As interesting to me as the anti-anti-antisemitism in Roberts’ video was the degree of indignation it inspired in traditional conservatives, enough so that the Heritage chief hastily backtracked on Friday with a harsh attack on Fuentes—but not Carlson. Rarely have I seen non-MAGA right-wingers as unified or outspoken in their contempt for a prominent Trump crony as I did on Thursday night. Why is that? Who cares what this obscure think-tank toadstool believes?

Part of the answer has to do with the organization he leads. For decades, the Heritage Foundation was a flagship of ideological Reaganism, enjoying the same sort of esteem and preeminence in right-wing policymaking circles as National Review did in right-wing punditry. It was a byword for the conservative establishment.
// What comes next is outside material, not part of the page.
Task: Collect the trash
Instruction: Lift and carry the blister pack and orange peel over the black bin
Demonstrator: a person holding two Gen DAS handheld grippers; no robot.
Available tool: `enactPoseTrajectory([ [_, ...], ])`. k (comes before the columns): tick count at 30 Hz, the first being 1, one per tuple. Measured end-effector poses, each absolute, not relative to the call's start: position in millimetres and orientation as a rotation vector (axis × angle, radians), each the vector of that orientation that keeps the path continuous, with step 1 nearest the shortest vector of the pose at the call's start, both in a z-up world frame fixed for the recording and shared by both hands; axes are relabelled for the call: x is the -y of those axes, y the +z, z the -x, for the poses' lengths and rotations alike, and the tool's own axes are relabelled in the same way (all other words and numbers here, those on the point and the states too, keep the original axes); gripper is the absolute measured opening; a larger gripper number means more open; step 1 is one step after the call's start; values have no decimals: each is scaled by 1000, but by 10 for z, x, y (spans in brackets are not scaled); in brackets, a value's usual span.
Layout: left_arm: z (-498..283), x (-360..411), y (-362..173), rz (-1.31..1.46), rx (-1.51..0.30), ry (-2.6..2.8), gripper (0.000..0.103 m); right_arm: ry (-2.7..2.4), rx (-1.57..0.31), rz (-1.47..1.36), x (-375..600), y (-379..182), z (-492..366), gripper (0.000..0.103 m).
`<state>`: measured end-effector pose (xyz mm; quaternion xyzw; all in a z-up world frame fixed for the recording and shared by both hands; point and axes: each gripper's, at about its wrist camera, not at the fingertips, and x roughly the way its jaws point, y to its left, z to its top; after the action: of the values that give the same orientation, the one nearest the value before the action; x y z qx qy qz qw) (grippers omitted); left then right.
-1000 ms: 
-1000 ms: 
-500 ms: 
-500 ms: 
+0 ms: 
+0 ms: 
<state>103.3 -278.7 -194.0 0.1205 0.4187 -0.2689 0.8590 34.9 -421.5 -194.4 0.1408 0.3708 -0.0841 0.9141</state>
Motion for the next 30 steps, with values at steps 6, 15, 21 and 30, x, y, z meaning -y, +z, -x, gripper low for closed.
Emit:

Under Roberts’ leadership, it’s farted away every ounce of its credibility by embracing boorish “America First” nationalism and regularly tongue-shining Donald Trump’s shoes. Conservatives got used to that, the same way they got used to it from the Republican Party. But watching an institution as august as Heritage go to bat for sub-Trump sleaze like Carlson and Fuentes appears to have shaken something loose. This is what establishment conservatism has come to?

“A watershed moment,” journalist Yashar Ali rightly called Roberts’ video, as there’s really no clearer proof of how mainstream Jew-baiting has gone on the right than Reagan’s favorite think tank whimpering about people being mean to a Nazi incel. And Ali is likewise right to note that, until this week, Heritage had reserved its most embarrassing apologias for the president’s behavior. The fact that Roberts has now begun tongue-shining the shoes of antisemitic influencers says a lot about what he thinks the post-Trump right will look like.
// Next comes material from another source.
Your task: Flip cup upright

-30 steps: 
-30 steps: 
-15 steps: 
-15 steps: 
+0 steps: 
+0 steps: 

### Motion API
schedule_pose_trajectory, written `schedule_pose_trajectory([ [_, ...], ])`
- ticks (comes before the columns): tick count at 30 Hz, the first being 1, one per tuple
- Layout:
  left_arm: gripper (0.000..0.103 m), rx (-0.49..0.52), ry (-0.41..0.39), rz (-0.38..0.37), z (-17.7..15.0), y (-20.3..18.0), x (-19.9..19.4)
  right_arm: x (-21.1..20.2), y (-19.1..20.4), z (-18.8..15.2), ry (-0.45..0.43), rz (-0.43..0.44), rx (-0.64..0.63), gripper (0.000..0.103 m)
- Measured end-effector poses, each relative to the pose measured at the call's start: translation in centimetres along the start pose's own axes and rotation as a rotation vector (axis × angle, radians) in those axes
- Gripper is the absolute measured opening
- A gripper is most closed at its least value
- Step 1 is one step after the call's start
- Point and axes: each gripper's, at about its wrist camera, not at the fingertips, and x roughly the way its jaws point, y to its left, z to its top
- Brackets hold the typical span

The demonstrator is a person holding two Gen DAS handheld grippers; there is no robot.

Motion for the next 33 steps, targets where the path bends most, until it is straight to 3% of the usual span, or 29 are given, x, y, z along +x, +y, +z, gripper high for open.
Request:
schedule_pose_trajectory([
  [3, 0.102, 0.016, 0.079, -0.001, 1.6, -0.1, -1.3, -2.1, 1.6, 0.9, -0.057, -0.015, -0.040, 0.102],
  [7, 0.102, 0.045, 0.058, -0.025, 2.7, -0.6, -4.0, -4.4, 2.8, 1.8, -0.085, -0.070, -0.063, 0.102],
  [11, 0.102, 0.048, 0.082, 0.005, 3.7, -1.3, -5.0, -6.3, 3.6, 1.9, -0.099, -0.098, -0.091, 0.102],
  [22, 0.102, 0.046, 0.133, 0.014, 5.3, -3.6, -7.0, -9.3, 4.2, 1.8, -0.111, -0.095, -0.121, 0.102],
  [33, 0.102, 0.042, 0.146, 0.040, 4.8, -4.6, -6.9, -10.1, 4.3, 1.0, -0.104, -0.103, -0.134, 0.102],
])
Conservatives, I suspect, are also unnerved by some of the implications in his defense of Carlson and Fuentes.

For instance, Roberts describes the condemnation the two received this week as an attempt to “cancel” them. It isn’t. As I’ve explained before, “Cancel culture, properly understood, is an attempt to bully institutions like businesses into enforcing one faction’s cultural preferences in the absence of moral consensus around those preferences.” People get upset when someone is fired for saying “trans women aren’t women” because there’s no moral consensus around that subject. People don’t get very upset when someone is fired for saying “Hitler did nothing wrong” because there is a moral consensus around that one.

Or was. Framing objections to antisemitism as a matter of “cancel culture” was Roberts’ way of challenging the consensus about whether prejudice against Jews is inherently wrong. He believes it’s wrong, he was careful to say in his video, but he’s implying that the question is no longer settled; it’s now a matter of live debate, and it’s unfair to punish someone for participating in a live debate. The venomous coalition of the garbage-populist right is bent on moving America’s Overton window toward the “Jewish question,” and the head of the Heritage Foundation, in his small toadstoolish way, is abetting the effort.

Then there’s the no-enemies-to-the-right logic that he used initially to defend Fuentes.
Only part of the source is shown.